Gloria al Padre al Figlio e allo Spirito Santo come era in principio ora e sempre nei secoli dei secoli.
IV. Ammirabile s. Eufemia, che al momento stesso del vostro transito foste particolarmente glorificata dal vostro sposo celeste con un improvviso tremuoto che, scuotendo il luogo del vostro martirio, costrinse a fuga precipitosa tutti quanti i vostri nemici, e diede agio ai vostri genitori Filofronio e Teodora di tumulare onoratamente il vostro santo cadavere; per quella pietà tutta nuova con che tante volte compariste in sogno ai vescovi di Calcedonia, per avvisarli di recarsi alla vostra tomba, onde godere della fragranza che continuamente spargevano le virginali vostre membra, e di raccogliere con una spugna il portentoso sangue che tramandavano, e che operava infiniti prodigi dovunque venisse recato; ottenete a noi tutti la grazia di zelar sempre a tutto potere l’onor dei Santi, che sono gli avvocati i più potenti appresso il trono di Dio, per renderci degni di quelle grazie particolari ch’egli compiacesi di operare per mezzo loro, onde nella loro potenza sempre più glorificare il proprio nome.

Gloria al Padre al Figlio e allo Spirito Santo come era in principio ora e sempre nei secoli dei secoli.

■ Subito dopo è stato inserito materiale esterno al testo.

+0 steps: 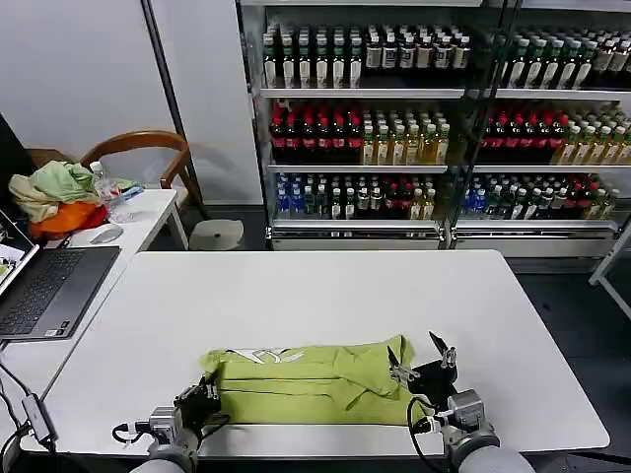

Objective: Fold and organize the clothes.

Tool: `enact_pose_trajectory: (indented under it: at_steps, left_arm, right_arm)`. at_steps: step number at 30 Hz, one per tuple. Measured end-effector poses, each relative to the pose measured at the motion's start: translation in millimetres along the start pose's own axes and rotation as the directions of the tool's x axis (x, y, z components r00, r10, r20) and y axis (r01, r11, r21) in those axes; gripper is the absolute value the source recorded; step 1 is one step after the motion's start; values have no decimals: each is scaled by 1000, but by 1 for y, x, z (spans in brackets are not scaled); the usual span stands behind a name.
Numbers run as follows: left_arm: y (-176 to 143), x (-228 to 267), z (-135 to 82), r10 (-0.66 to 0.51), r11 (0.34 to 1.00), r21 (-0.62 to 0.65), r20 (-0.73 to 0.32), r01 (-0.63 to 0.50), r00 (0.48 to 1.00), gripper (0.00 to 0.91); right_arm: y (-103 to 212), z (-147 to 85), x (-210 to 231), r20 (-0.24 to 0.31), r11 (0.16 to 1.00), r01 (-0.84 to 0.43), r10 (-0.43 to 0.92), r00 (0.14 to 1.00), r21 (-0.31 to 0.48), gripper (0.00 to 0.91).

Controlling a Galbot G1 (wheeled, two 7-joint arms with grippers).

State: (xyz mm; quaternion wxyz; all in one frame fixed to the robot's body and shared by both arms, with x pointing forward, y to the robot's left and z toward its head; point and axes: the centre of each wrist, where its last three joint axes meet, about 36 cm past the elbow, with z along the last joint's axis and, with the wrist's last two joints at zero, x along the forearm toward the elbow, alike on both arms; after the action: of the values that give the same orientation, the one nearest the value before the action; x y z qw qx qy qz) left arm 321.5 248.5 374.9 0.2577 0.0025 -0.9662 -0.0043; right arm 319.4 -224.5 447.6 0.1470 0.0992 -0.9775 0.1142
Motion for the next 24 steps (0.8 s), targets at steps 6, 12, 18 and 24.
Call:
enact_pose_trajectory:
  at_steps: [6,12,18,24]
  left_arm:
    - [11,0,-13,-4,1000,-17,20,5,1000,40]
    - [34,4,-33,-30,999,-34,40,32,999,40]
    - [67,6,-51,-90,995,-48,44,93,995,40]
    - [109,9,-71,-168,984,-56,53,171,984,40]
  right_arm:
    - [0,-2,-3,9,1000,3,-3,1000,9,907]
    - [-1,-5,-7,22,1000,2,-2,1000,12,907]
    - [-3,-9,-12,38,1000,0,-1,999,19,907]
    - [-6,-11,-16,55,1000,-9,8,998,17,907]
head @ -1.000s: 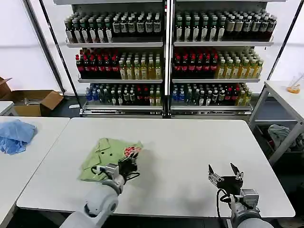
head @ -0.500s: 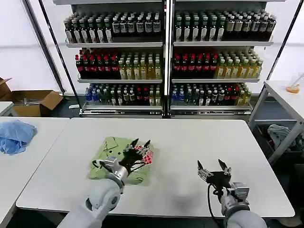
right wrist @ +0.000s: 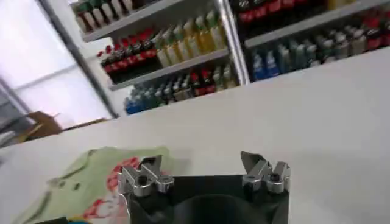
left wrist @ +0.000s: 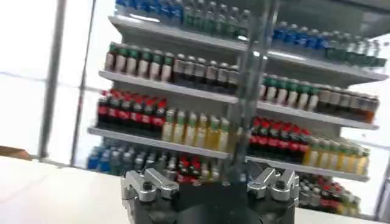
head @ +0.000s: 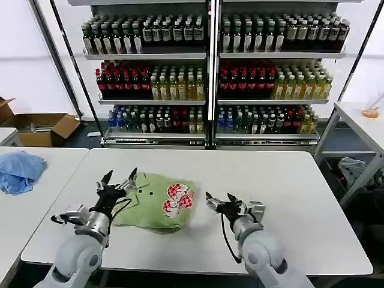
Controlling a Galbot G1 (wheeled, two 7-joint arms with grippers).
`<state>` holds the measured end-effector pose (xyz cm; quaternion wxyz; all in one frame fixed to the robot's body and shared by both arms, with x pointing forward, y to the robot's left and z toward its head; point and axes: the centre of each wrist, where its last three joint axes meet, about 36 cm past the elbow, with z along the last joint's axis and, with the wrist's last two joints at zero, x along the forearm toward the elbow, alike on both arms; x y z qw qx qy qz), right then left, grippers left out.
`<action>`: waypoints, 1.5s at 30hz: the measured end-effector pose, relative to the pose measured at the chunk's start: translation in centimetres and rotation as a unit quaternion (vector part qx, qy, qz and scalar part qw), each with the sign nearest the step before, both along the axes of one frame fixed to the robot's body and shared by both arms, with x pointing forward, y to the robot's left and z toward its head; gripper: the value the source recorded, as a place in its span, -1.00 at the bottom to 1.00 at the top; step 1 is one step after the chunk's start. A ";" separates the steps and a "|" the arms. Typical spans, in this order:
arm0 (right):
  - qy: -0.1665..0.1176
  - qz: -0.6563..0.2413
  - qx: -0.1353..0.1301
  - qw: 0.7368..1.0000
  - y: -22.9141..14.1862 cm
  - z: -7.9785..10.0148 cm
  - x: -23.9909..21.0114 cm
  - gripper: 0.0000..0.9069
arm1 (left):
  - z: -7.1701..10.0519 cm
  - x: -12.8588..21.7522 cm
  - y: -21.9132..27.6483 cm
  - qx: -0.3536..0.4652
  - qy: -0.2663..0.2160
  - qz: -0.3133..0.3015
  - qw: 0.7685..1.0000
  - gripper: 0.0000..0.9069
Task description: Fold and organize the clothes.
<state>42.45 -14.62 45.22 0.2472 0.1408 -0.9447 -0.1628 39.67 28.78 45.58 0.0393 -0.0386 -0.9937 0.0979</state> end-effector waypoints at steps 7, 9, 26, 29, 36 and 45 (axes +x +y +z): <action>0.044 0.030 0.020 0.998 3.8 -1.0 2.3 1.00 | -0.1 -1.8 1.8 0.003 0.001 0.031 1.000 1.00; 0.053 0.033 0.023 0.998 4.6 -1.3 2.8 1.00 | -0.2 -2.2 2.2 0.004 0.002 0.039 0.999 1.00; 0.088 0.035 0.034 0.995 7.6 -3.0 5.4 -1.00 | -0.2 -3.2 3.3 0.008 0.005 0.058 0.998 1.00; 0.088 0.033 0.031 0.995 7.6 -3.3 5.7 -1.00 | -0.4 -3.4 3.3 0.007 0.007 0.059 0.998 1.00; 0.078 0.028 0.020 0.996 7.1 -3.6 6.4 -1.00 | -0.3 -3.6 3.5 0.006 0.005 0.063 0.998 1.00; 0.053 0.023 -0.010 0.998 4.6 -3.7 7.6 -1.00 | -0.3 -3.6 3.2 0.012 -0.003 0.059 0.998 1.00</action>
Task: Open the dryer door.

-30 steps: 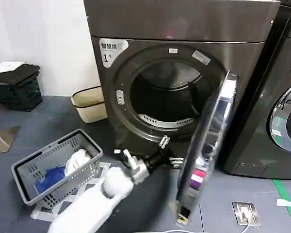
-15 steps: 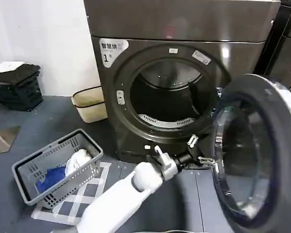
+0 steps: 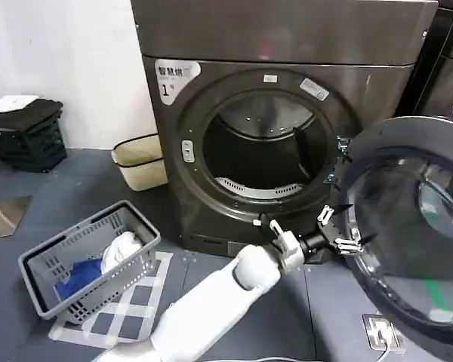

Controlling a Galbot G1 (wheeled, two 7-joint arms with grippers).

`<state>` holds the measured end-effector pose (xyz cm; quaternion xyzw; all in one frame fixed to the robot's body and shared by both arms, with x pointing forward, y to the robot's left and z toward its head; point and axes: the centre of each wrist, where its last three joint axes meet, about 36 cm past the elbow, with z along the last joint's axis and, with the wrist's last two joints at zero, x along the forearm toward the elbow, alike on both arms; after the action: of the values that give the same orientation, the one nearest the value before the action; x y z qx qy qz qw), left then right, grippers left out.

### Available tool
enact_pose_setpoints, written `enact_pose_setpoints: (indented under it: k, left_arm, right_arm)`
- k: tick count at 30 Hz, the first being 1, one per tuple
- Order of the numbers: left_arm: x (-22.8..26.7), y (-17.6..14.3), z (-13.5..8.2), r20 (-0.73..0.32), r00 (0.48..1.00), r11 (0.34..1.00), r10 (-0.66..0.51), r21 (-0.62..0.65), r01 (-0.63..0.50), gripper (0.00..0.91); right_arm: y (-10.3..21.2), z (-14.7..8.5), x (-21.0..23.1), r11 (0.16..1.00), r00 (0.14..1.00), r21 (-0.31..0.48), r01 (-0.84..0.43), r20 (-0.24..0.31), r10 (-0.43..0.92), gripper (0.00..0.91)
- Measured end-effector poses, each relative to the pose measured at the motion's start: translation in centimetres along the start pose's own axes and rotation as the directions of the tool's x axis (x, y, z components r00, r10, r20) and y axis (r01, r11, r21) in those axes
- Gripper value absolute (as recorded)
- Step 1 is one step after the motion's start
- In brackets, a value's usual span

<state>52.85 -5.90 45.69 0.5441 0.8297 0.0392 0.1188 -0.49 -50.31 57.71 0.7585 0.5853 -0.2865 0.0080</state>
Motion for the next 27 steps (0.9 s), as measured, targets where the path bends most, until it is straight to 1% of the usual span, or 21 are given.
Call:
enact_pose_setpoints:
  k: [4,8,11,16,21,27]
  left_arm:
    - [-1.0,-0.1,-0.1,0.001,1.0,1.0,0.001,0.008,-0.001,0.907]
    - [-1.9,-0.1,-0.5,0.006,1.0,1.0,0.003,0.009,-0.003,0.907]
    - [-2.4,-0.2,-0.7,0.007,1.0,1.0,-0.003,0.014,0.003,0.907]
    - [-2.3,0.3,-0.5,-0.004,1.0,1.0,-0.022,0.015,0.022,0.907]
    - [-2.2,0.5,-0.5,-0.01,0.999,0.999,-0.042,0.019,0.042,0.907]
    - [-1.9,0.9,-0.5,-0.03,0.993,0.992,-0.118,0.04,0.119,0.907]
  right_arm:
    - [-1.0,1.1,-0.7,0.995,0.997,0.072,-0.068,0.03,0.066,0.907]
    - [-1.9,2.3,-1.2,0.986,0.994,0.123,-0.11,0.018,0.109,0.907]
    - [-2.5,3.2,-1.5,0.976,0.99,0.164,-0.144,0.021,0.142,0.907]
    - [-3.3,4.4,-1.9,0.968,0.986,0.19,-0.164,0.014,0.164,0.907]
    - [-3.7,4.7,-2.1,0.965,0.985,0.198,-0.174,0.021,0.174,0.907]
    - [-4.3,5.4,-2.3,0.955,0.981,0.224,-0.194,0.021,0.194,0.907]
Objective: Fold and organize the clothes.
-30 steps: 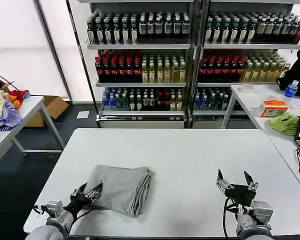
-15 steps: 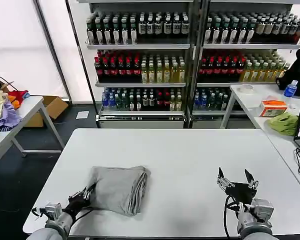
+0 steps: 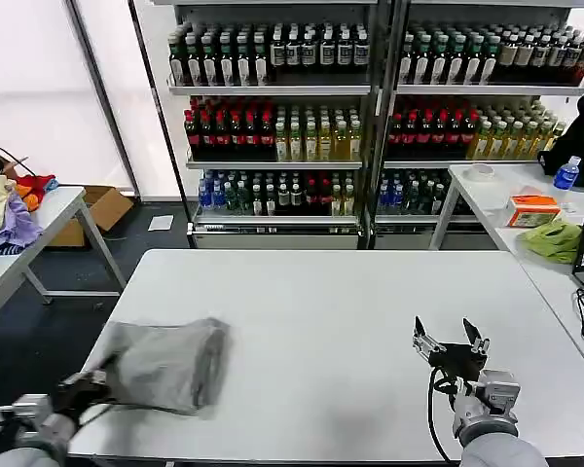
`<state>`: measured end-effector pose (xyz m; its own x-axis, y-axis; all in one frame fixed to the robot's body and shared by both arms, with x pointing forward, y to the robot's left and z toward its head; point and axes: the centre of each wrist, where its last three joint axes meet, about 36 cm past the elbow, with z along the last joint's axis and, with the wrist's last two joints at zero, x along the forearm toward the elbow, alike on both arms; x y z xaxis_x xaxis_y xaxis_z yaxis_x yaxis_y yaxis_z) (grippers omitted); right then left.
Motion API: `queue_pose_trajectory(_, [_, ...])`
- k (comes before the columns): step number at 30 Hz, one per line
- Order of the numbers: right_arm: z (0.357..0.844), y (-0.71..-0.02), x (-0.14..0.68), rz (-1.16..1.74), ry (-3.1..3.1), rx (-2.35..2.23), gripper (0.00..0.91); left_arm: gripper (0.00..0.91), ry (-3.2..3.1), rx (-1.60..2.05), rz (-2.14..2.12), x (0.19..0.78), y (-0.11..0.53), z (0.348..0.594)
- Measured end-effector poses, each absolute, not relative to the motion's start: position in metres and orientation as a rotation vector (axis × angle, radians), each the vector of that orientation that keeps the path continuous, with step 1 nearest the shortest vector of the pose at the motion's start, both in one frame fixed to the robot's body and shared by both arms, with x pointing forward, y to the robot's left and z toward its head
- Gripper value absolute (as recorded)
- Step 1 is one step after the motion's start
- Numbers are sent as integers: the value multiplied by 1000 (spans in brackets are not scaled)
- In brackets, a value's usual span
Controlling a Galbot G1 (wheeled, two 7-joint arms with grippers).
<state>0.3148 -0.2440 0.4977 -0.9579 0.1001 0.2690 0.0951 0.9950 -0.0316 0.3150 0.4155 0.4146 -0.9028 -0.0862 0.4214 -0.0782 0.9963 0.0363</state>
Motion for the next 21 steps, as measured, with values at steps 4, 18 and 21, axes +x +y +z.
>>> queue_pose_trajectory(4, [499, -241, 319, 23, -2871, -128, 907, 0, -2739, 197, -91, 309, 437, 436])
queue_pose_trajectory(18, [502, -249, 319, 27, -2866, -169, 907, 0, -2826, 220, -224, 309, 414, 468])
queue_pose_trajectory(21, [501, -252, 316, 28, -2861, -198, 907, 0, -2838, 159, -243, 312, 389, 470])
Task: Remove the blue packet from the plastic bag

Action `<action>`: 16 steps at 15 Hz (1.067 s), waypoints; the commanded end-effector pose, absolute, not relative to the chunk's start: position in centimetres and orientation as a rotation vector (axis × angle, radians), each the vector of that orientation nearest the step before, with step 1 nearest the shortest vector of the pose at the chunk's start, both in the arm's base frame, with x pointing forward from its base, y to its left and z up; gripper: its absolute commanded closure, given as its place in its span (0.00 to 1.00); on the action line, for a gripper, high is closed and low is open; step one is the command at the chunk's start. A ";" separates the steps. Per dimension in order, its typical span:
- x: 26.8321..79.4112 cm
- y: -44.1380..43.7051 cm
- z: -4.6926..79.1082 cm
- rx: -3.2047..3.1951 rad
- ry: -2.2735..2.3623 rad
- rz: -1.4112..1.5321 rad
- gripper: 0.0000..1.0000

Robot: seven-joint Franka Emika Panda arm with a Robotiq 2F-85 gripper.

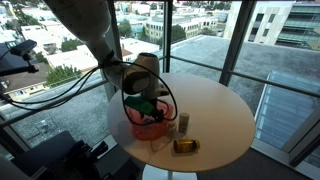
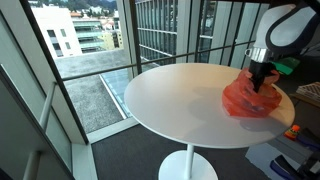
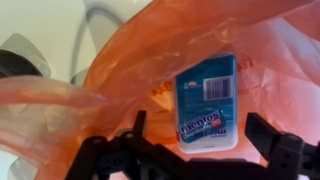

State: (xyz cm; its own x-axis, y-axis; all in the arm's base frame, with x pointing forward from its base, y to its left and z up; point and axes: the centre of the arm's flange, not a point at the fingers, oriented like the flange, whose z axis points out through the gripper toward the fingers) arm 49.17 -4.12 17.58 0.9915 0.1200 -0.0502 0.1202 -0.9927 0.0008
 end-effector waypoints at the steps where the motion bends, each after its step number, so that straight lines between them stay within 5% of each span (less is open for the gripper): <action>1: 50.2 -4.3 17.0 3.119 0.201 -0.054 0.00; 16: 51.7 -4.8 16.3 3.122 0.177 -0.027 0.00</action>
State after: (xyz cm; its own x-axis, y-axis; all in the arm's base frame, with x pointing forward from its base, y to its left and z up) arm 50.74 -4.30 16.53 0.9921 0.1195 -0.0378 0.1198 -0.9928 0.0042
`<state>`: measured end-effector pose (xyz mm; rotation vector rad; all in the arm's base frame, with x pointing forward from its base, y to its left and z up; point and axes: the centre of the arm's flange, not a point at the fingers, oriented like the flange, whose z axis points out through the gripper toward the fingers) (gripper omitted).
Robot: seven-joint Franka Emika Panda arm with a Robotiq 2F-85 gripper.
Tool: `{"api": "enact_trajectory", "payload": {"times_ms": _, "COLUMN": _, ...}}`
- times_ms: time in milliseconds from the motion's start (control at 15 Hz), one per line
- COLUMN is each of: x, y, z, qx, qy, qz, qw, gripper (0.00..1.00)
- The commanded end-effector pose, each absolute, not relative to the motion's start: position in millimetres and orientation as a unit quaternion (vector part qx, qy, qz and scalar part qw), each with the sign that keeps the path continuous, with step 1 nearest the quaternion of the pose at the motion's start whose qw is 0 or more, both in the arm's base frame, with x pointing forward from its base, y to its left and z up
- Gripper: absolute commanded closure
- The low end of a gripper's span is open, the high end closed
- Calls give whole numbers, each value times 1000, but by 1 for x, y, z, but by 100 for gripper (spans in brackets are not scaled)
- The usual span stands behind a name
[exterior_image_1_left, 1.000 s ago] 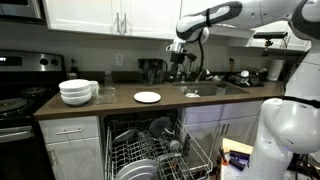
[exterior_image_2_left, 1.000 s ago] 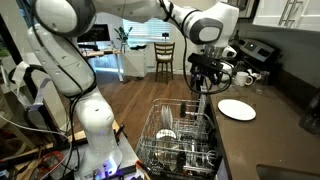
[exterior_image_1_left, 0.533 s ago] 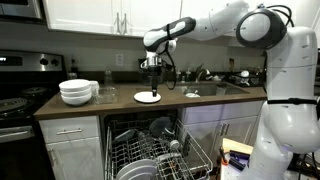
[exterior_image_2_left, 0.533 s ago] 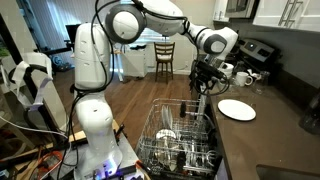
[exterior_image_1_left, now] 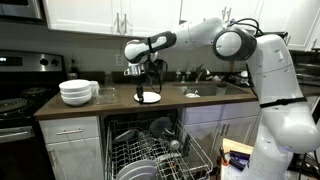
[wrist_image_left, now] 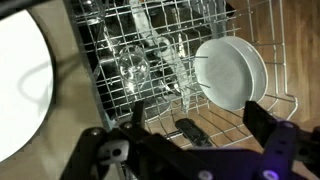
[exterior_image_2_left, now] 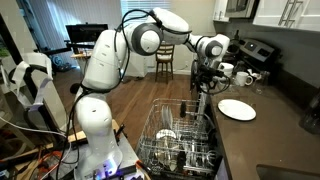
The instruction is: Get the rightmost plate on the plate dryer and put it on top of the white plate
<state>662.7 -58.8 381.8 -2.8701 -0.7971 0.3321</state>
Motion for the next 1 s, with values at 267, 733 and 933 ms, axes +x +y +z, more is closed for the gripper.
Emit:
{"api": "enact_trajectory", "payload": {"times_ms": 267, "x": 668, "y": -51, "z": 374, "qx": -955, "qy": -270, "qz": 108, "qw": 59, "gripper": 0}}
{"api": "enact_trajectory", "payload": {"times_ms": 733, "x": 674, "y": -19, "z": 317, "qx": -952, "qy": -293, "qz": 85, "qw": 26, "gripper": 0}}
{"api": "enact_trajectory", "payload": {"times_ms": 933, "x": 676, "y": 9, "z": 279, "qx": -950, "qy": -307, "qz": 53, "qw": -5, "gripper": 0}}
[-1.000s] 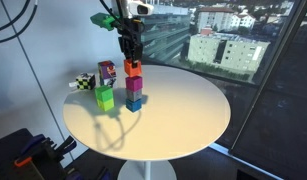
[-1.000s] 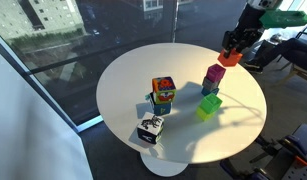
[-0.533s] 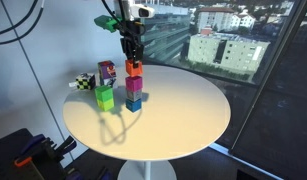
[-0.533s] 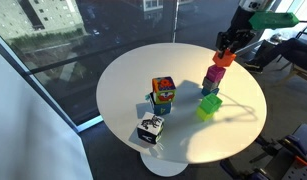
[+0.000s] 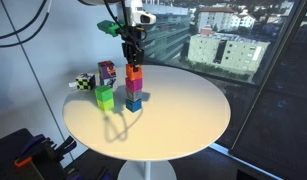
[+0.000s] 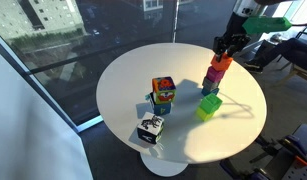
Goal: Pick up the orange block and put it on the pink block
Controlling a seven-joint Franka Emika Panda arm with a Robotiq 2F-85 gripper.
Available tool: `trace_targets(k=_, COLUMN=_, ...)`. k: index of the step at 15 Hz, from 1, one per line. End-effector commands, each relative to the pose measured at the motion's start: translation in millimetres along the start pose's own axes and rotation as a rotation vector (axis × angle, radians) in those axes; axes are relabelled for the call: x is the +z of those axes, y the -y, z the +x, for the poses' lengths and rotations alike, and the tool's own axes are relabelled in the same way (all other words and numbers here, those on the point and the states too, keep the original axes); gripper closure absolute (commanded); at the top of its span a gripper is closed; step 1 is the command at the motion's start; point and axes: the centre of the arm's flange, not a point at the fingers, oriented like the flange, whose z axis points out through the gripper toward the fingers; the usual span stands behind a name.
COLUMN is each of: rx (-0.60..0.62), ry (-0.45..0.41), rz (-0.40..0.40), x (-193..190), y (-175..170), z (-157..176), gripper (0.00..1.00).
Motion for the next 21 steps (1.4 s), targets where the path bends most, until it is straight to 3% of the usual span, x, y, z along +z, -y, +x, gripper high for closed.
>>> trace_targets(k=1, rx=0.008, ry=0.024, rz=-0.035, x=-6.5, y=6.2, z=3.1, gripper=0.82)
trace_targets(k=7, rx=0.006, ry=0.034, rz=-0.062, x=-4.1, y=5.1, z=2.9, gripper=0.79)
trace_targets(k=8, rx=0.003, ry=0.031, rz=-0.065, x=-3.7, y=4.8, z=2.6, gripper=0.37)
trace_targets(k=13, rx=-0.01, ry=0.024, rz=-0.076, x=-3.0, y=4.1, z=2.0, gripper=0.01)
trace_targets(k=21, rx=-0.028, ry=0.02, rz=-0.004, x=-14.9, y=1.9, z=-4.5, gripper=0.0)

V. Ammirabile s. Eufemia, che per particolare disposizione della Provvidenza foste a preferenza di tanti altri Santi glorificata allorquando, per ordine del santo papa Leone e dell’Imperatore Marciano, si congregarono nel tempio a voi consacrate in Calcodonia più di seicento trenta vescovi, onde condannare solennemente in Generale Concilio le infami eresie di Dioscoro e di Eutiche: per quel miracolo affatto nuovo che operaste sotto gli occhi di innumerevoli testimonii allor quando, depositate sul vostro petto le due confessioni di fede, la eretica cioè e la cattolica, al riaprir che si foce dopo tre giorni il suggellato vostro sepolcro, di vostra mano porgeste al Patriarca siccome l’unica vera, la confessione cattolica, mentre mostravate di rigettare la eretica, tenendola sotto dei vostri piedi; ottenete a noi tutti la grazia di abborrire sempre ogni dottrina non conforme all’insegna mento della vera Chièsa di Gesù Cristo e di mettere la nostra gloria nel confessare con i fatti, più ancora che con le parole, quella fede che è l’unica arca in cui si possa sperar salute.

Gloria al Padre al Figlio e allo Spirito Santo come era in principio ora e sempre nei secoli dei secoli.